Il film, soavemente “immorale”, è impostato soprattutto su canoni puramente estetici. La trama si dipana senza ricorrere a facili moralismi e manierismi, lontana anni luce dall’odierno politically correct. 


La recitazione dei quattro principali protagonisti arriva fino alla perfezione: lo sguardo ferino da sadico predatore di Malkovich, la gelida, ma bramosa, determinazione da dominatrice di Glenn Close, l’infelice espressione da animo dolente resa dalla Pfeiffer, completamente travolta dalla passione, la gioia che infiamma di vergogna e poi di piacere il volto di una giovanissima Uma Thurman, restano impressi in maniera indelebile.


Al centro della storia, c’è la fitta rete di crudeltà, vendetta  e inganno intessuta dai due libertini: la Marchesa Isabelle de Merteuil (Glenn Close) e il Visconte Sébastien di Valmont (John Malkovich), ai “danni” di Madame Marie de Tourvel (Michelle Pfeiffer) e di Cécile de Volanges (Uma Thurman). È un intrigo erotico in cui si intrecciano in maniera avvolgente le dinamiche di potere e di seduzione. Una guerra dei sessi senza esclusione di colpi


Siamo nel Settecento, alle porte della Rivoluzione francese. La “filosofia nel boudoir”, già prima della pubblicazione del libro del famoso marchese, è l’ultima moda dell'alta società europea. È il secolo di una nobiltà decadente dedita alla trasgressione più o meno clandestina dei costumi sessuali e sentimentali.
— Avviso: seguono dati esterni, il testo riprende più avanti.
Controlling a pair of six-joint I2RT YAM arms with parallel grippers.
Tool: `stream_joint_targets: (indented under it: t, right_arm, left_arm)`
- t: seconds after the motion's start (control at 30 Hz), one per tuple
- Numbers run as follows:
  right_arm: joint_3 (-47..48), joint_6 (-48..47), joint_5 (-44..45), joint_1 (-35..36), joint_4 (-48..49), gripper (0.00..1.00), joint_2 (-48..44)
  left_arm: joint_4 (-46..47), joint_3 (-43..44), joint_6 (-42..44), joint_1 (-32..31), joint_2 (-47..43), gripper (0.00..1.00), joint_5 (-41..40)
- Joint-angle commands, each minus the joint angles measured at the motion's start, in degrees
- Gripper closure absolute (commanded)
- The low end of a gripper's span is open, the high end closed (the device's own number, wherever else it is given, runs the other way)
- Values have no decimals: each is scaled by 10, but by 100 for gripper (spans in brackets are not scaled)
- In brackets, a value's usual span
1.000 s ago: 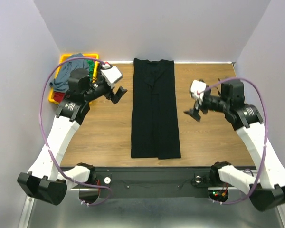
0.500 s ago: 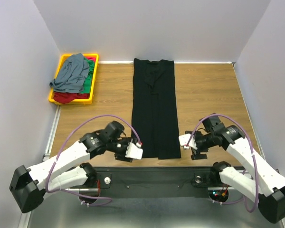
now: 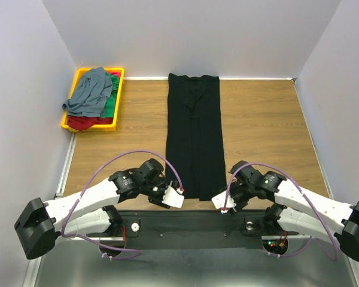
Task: Fold and stack the t-shirts
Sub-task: Fold the tshirt
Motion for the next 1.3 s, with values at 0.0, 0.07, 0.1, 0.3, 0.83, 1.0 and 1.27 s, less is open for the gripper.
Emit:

È il secolo del Marchese de Sade, appunto, di Casanova e di Cagliostro. L’aristocrazia è in piena irreversibile decadenza, soprattutto in Francia.


L’amore e il sesso vengono branditi quasi come fossero armi di una forza distruttiva maligna, ma incredibilmente irresistibile e vitale. È un gioco al massacro tra carnefice e vittima, ma anche tra carnefice e carnefice. Carezze, baci, gesti appena accennati, passione e amplessi, anche e soprattutto nella loro dolcezza, si trasformano in mezzi violenti di manipolazione e di sopraffazione, mantenendo però intatte le fragilità a cui ognuno è soggetto, anche degli stessi due manipolatori. 


Il potere, oltre ad essere distruttivo, è sempre alla lunga anche autodistruttivo. Niente è capace di fermarlo, l'odio e il disprezzo sono soverchianti e neanche l’amore riesce ad annullarli. Può lasciarli solamente alle loro miserie. Il trucco, quando viene svelato, non si può far altro che lavarlo via come uno strato di cerone grottesco.

Il finale è sublime, ma allo stesso tempo agghiacciante.


Una parola di elogio non può mancare, infine, per lo splendido commento musicale, sempre in tema e mai fuori contesto, al contrario di quel che accade sovente in questi attuali anni di declino. 

La colonna sonora di George Fenton che, in questo caso, si ispira ai maestri di musica barocca e a quella da camera del classicismo, non poteva che essere la scelta migliore.